ANNEXA 4
An interim analysis of ANNEXA 4 will shed light on the safety of andexanet alfa, a novel potential reversal agent for patients on direct oral anticoagulants who are experiencing an acute major bleed.
ANNEXA 4 (Prospective, Open-Label Study of Andexanet Alfa in Patients Receiving a Factor Xa Inhibitor Who Have Acute Major Bleeding) is an ongoing phase 3b/4 trial of the novel agent, a modified form of the human factor Xa molecule. Interim results showed that, at 12 hours after infusion, 37 of 47 patients in the efficacy analysis achieved excellent or good hemostasis.

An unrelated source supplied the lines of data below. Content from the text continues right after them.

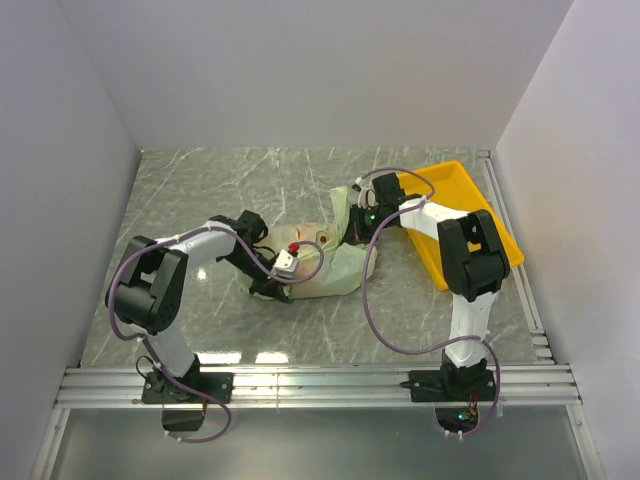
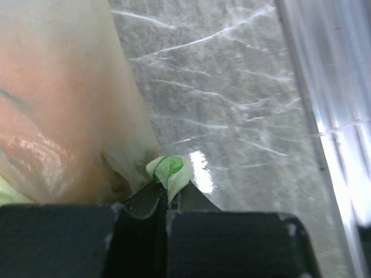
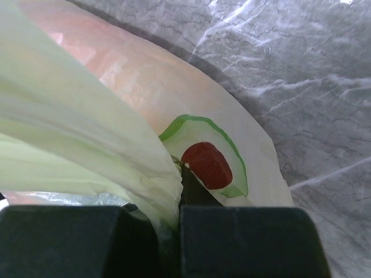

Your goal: Place the fake fruits into the plastic bag and tie a complex knot

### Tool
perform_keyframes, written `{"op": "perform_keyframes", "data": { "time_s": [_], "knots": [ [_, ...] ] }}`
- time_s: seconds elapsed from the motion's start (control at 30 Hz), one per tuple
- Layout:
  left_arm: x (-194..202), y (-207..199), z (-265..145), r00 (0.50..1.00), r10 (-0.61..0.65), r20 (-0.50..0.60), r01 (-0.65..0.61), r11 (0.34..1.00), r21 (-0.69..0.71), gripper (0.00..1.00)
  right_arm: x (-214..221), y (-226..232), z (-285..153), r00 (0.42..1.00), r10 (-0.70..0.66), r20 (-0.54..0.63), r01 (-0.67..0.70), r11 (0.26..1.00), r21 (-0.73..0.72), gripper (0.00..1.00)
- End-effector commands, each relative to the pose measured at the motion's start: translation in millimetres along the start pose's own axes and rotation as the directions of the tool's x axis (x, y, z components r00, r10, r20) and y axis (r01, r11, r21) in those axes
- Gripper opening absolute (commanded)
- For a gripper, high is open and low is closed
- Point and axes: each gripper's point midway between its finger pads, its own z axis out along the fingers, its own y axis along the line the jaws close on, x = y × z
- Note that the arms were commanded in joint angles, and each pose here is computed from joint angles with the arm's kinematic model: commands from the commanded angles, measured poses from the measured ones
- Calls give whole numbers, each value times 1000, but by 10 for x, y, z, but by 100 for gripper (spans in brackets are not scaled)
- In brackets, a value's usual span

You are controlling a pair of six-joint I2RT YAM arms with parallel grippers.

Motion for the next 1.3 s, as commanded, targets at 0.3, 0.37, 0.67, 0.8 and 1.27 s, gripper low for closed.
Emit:
{"op": "perform_keyframes", "data": {
  "time_s": [0.3,0.37,0.67,0.8,1.27],
  "knots": [
    [-1020,-90,-466,979,-88,182,81,996,47,0,-649,587,-1185,899,-281,337,296,955,6,59],
    [-1123,-56,-508,973,-104,205,96,994,47,0,-722,777,-1474,829,-347,437,373,927,28,66],
    [-1892,238,-1030,904,-137,405,154,988,-9,1,-606,1625,-1589,639,-498,586,646,761,-56,68],
    [-2066,519,-1269,856,-168,489,261,957,-128,1,-698,1768,-1360,637,-437,635,642,756,-124,68],
    [-2020,895,-1806,545,-327,772,737,626,-255,0,-389,2040,-586,697,-387,604,644,708,-290,70]
  ]
}}
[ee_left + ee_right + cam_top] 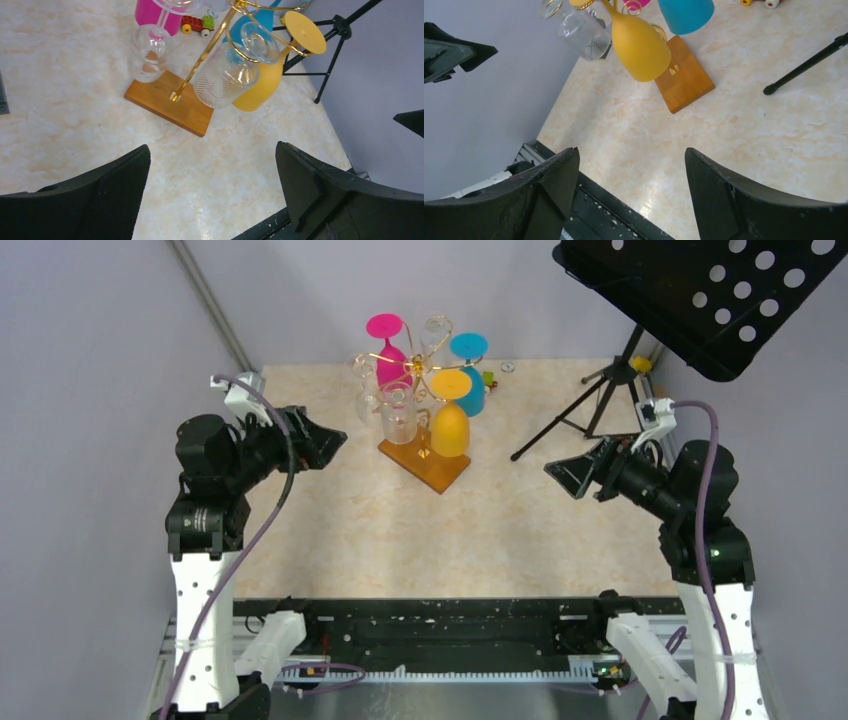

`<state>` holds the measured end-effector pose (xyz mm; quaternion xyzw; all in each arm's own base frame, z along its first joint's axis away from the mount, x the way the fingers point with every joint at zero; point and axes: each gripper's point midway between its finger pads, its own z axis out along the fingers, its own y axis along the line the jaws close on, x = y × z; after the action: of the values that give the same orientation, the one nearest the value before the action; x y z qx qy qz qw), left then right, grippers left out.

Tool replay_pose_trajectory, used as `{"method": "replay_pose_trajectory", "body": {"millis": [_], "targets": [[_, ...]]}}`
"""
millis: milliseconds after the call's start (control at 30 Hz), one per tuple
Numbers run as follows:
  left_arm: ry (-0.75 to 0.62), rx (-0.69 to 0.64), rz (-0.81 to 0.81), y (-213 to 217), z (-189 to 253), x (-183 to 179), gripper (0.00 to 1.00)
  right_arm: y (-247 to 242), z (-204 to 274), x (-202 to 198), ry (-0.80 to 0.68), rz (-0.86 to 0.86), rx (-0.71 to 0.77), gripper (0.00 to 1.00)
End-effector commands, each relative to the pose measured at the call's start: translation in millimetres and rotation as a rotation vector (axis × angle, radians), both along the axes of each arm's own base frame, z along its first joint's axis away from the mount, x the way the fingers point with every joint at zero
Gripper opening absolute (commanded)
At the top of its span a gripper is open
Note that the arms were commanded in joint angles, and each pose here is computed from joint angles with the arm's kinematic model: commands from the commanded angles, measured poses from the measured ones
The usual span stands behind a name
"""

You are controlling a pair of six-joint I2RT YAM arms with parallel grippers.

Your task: Take the wine glass off the wine glass rack

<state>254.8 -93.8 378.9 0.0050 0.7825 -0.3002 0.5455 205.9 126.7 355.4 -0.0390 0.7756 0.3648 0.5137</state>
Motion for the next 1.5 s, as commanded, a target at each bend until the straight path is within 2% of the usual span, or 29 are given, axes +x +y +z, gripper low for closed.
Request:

ANNEXA 4 “is an important study because of concerns about prescribing specific factor Xa inhibitors due to the lack of reversal agents,” Dr. Kates said. Its safety results will have the potential to change practice, as well. They may also help clinicians understand the pharmacology of these agents if they’re faced with an acute bleed in a patient on a factor Xa inhibitor, he added.
The Food and Drug Administration is currently reviewing andexanet alfa, and a decision is expected this May.
Stuart J. Connolly, MD, of McMaster University, Hamilton, Ont., will present the report at the Fifth Late-Breaking Clinical Trial Session on Monday, 10:45 a.m.-11:45 a.m., in the Main Tent.